DIRECTIONS: Below are records; reproduce exactly the lines from the one that has "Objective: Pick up" through the one that has "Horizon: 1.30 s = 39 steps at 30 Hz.", ends included, and nothing more.

(Beginning of TASK INPUTS)

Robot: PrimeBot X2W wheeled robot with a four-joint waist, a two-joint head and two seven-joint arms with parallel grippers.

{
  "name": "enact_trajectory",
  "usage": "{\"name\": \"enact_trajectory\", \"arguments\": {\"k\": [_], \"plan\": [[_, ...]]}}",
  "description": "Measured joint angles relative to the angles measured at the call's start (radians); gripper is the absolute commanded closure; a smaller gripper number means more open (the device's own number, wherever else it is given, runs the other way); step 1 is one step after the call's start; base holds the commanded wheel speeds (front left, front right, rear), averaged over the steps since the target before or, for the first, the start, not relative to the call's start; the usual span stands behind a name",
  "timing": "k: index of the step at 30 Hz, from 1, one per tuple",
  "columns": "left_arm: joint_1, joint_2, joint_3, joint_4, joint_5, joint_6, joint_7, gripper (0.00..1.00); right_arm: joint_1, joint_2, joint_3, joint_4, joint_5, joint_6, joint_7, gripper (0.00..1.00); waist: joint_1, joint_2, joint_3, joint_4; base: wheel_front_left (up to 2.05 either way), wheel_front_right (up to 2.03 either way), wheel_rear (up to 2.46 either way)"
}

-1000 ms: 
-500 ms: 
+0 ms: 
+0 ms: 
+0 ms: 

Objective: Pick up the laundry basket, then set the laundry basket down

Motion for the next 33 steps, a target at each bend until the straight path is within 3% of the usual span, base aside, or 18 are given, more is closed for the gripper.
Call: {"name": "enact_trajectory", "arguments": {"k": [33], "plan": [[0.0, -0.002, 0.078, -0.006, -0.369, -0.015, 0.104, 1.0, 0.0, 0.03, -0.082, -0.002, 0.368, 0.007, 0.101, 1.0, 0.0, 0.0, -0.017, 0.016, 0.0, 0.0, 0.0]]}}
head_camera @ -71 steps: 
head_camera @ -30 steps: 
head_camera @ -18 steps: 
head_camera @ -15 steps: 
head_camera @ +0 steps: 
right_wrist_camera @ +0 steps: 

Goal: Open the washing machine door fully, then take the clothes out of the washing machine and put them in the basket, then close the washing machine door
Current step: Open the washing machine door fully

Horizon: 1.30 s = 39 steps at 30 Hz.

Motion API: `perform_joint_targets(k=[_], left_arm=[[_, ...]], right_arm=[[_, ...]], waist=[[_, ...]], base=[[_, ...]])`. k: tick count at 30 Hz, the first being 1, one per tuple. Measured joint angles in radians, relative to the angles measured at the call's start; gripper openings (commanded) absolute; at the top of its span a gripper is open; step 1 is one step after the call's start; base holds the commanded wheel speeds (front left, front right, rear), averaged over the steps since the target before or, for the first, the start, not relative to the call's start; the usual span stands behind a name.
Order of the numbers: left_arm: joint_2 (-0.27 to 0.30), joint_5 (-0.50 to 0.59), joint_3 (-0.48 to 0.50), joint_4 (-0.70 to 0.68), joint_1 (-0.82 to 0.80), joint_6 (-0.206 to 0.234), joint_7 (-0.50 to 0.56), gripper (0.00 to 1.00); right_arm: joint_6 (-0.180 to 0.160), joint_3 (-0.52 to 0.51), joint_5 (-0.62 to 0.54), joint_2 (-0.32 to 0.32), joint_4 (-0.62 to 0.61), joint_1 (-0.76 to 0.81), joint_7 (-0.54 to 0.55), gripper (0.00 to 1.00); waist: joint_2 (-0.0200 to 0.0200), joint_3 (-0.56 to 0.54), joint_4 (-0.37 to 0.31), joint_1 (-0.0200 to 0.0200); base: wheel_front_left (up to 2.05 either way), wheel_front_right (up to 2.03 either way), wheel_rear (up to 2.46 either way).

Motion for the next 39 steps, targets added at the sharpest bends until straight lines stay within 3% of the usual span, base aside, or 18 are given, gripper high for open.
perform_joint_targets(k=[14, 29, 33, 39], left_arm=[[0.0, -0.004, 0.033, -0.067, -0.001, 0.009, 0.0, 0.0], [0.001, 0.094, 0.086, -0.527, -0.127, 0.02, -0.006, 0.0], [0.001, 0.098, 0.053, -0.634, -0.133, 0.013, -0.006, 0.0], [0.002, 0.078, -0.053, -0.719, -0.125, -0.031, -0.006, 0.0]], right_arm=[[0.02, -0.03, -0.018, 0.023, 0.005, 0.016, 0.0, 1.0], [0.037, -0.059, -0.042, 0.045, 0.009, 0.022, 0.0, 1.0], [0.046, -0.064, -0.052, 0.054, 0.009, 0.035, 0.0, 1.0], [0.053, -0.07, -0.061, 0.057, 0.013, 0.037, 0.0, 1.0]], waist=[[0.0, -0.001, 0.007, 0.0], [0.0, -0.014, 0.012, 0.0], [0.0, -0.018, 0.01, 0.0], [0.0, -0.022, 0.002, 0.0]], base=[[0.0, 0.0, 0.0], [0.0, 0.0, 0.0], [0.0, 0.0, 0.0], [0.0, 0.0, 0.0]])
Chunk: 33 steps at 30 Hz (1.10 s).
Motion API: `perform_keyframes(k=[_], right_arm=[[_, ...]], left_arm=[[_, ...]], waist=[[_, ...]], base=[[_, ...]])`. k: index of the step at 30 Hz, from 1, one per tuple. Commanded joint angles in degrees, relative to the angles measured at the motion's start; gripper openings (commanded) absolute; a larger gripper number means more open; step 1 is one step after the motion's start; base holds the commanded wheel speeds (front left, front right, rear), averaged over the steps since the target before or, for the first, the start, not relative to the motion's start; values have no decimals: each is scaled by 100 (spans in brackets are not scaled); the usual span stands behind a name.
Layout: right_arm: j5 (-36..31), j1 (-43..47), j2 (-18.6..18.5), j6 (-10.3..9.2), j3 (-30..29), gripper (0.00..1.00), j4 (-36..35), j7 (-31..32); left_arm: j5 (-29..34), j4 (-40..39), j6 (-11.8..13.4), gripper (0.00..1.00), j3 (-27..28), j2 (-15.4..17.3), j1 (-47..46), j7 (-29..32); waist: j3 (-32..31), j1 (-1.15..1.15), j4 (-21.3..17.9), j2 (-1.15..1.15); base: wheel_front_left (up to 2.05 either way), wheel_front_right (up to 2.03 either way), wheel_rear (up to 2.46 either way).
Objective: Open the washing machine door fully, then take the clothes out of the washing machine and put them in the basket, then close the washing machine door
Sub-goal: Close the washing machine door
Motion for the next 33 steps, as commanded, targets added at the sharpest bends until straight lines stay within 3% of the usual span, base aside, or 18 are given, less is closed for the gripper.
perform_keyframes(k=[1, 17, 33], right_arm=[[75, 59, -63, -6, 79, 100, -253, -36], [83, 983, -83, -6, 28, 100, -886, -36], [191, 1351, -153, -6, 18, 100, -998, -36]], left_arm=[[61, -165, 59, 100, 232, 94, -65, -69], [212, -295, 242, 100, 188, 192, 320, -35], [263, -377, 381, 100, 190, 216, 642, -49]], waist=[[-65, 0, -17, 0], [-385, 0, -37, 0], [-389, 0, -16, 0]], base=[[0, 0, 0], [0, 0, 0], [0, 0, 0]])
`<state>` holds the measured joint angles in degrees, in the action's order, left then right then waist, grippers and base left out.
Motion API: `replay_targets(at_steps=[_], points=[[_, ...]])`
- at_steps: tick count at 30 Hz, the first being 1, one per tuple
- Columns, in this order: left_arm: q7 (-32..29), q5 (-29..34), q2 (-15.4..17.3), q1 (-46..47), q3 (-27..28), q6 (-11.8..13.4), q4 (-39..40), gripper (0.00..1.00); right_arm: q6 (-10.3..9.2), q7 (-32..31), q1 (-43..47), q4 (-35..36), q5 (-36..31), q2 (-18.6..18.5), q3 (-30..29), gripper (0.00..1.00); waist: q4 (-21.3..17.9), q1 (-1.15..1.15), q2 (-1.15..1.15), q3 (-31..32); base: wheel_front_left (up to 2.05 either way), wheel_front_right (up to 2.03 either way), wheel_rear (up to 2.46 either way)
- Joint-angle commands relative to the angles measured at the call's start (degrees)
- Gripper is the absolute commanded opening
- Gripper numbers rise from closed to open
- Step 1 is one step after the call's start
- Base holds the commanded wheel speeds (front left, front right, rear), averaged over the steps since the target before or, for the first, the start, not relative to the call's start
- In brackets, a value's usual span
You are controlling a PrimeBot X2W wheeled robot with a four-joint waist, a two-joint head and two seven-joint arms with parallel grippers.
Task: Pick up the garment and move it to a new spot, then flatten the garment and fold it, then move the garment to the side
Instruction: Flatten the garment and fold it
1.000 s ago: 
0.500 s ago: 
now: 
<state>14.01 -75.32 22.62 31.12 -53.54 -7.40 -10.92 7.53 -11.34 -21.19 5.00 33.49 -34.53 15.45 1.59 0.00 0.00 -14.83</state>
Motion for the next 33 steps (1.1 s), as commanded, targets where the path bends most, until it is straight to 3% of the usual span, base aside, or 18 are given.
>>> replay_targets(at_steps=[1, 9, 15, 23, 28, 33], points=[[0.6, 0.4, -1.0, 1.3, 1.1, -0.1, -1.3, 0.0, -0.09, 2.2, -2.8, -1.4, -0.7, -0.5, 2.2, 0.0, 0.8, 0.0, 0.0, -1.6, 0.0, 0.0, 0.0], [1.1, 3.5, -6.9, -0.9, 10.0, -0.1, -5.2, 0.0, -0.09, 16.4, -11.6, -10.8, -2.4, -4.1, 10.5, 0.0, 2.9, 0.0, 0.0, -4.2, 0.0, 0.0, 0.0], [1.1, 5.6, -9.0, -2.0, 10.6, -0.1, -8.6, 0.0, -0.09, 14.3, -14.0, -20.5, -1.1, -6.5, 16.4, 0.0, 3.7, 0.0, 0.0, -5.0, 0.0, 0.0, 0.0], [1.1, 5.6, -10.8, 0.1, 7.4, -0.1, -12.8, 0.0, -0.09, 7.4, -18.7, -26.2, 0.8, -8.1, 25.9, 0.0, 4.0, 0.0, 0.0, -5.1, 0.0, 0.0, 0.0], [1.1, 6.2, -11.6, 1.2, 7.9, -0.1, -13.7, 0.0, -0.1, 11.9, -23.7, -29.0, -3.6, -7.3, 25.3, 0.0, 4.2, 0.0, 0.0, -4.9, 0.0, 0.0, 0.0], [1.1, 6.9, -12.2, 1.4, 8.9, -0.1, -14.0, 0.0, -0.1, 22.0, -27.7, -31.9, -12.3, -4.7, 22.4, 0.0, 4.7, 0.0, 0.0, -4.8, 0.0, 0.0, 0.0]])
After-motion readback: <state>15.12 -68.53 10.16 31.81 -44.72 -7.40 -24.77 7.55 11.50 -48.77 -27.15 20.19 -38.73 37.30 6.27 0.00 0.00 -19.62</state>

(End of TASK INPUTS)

RESPONSE AREA:
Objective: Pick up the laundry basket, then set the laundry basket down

Motion for the next 33 steps, a target at each bend until the straight path is within 3% of the usual span, base aside, or 18 are given, more is closed for the gripper.
Call: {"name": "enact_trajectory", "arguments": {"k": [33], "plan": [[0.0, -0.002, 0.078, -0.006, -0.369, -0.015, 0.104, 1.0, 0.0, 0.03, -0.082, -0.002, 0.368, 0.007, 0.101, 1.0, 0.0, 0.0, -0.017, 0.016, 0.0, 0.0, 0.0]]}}
head_camera @ -71 steps: 
head_camera @ -30 steps: 
head_camera @ -18 steps: 
head_camera @ -15 steps: 
head_camera @ +0 steps: 
right_wrist_camera @ +0 steps: 

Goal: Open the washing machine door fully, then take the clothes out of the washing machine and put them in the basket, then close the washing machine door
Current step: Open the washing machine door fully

Horizon: 1.30 s = 39 steps at 30 Hz.

Now the exercise is complete.